Having seriously considered this decision, I sign this pledge with the DETERMINATION to PERSEVERE.
These final words are to remind us to not get greedy about these commitments. The mental delusion of greed can arise around all kinds of goals, even highly skillful, noble, and worthy ones. Be mindful of how you relate to these goals (and any other goals you may have). Do they cause you stress, anxiety, frustration or impatience? In moments like this, you relate to them with greed and ego. Or do you relate to them with mental balance, patience, persistence, and kindness? In moments like this, you relate to them with love. Do your best to relate to them with love.
These words also point to the need for us to be forgiving and kind to ourselves. These commitments set a high bar, and we will not live up to them all the time. The goal is not to be perfect, but to do the best we can and keep making progress on the path. Therefore, in those times when we violate these commitments, we will forgive ourselves, do what we can to make amends to anyone whom we have harmed, and then start again. Keep going. Never give up. With our commitment and dedication, progress to creating a global beloved community is inevitable.
Integrating the Pledge Into Your Life
After you do some soul searching, we hope you decide to make these commitments. If you do, here are some ways to make this pledge a part a living part of your life:
• Maintain a daily meditation practice.
• Review the commitments daily or at least weekly.
• Memorize the ten commitments.
• Reading one of the ten explanations each day. Then read a new commitment each day so you review them all in ten days. Keep cycling through them like this.
• Work intently to fully embody one commitment for a week or longer. This focus will help you to go deeper and gain much wisdom and understanding. Then do the same with another one until you have worked through all ten. Then continue to repeat this.
By working with the commitments in this way, you will see steady progress. Remember, however, that spiritual progress is rarely linear. It has a cyclical nature with the average of the highs and lows slowly going in an upward direction of progress.
When the lows happen, when there is backsliding, when you are overwhelmed by apathy or disappointment, remember that these states are temporary. Do your best to remain skillful, focus on self-care, and keep going.
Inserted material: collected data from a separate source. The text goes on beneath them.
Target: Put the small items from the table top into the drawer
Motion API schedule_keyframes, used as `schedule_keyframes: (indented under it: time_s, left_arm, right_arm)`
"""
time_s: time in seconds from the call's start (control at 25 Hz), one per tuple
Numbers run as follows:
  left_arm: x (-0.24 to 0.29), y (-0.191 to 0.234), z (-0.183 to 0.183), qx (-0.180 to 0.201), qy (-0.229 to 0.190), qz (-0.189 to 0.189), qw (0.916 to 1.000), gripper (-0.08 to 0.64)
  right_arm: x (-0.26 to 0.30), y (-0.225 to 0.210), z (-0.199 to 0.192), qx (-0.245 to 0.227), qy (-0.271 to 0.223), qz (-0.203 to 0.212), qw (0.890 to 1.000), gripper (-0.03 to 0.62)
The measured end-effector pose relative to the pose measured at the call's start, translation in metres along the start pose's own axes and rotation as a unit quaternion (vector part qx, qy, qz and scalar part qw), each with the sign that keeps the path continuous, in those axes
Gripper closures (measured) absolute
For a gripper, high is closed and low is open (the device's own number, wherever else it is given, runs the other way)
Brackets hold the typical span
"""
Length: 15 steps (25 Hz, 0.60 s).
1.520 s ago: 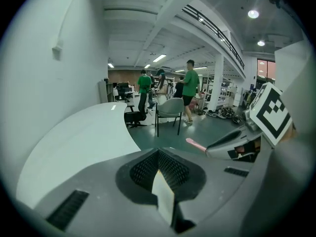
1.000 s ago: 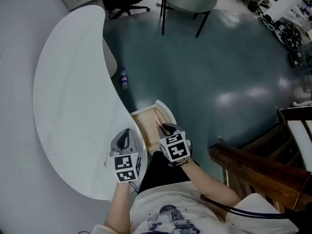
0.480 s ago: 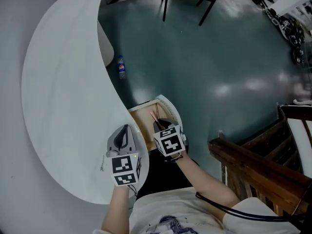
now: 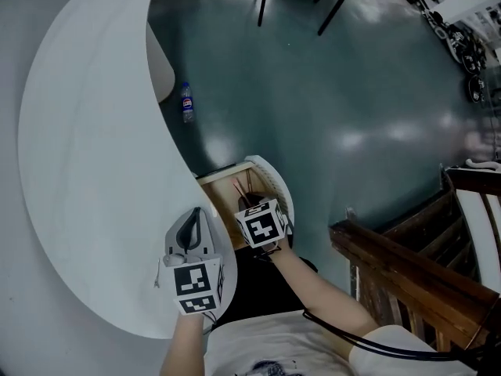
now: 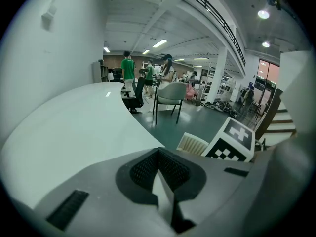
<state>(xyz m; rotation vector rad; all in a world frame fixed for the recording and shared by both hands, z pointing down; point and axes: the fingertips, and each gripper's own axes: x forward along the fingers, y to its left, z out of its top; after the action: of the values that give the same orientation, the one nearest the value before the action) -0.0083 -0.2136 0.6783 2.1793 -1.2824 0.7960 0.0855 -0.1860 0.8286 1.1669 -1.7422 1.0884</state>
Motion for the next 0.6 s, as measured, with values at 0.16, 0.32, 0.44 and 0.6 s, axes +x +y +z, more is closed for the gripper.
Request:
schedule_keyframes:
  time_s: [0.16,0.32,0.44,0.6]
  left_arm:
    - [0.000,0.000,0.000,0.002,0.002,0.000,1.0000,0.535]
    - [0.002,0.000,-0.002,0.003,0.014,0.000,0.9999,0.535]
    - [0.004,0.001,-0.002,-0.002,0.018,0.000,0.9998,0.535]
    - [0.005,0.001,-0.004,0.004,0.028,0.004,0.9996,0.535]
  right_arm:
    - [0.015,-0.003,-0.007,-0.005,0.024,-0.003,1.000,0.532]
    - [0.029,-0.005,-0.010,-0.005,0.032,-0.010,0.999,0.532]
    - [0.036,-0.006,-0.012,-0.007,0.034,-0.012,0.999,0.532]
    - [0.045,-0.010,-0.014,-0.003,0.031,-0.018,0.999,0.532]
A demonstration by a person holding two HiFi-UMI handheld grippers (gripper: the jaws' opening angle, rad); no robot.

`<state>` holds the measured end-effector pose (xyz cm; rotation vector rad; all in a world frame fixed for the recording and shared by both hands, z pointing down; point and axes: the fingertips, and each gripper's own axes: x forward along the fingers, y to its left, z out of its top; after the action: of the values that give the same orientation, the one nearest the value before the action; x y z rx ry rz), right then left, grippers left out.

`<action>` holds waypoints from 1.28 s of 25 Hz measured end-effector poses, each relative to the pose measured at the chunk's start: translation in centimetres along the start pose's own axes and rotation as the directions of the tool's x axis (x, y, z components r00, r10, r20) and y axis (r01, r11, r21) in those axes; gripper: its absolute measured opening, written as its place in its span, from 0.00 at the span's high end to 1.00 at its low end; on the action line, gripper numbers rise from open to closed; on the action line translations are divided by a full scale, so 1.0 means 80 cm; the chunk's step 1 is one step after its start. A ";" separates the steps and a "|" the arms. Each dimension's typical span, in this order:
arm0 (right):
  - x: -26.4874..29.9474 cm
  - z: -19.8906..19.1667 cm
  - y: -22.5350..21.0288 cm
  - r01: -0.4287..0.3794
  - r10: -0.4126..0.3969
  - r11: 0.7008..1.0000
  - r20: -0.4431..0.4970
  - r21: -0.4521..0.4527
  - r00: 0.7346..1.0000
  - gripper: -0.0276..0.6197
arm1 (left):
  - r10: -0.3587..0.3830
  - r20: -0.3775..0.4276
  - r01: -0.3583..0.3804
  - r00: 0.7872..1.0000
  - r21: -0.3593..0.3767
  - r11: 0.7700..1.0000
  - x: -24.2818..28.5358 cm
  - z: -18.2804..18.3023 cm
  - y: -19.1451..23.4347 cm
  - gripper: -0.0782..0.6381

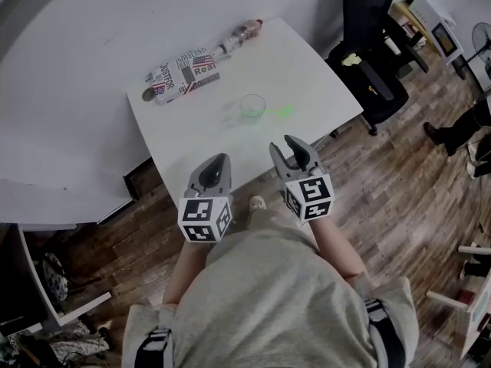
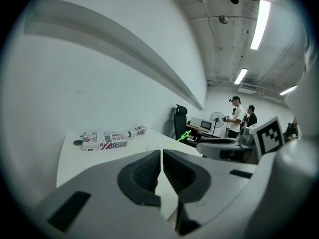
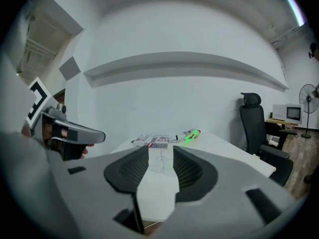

When you come out the other end, start again. If you don't give up, you are bound to be successful.
Summary
The beloved community pledge helps us overcome our own suffering, and helps us do our part to peacefully create a global beloved community where all life thrives.
All ten of these commitments work together to support and encourage each other, and guide us forward towards our own liberation and the liberation of all life everywhere.
Please seriously consider taking this pledge. Do it out of love for yourself and all life. We wish you peace, love, compassion, joy, and success.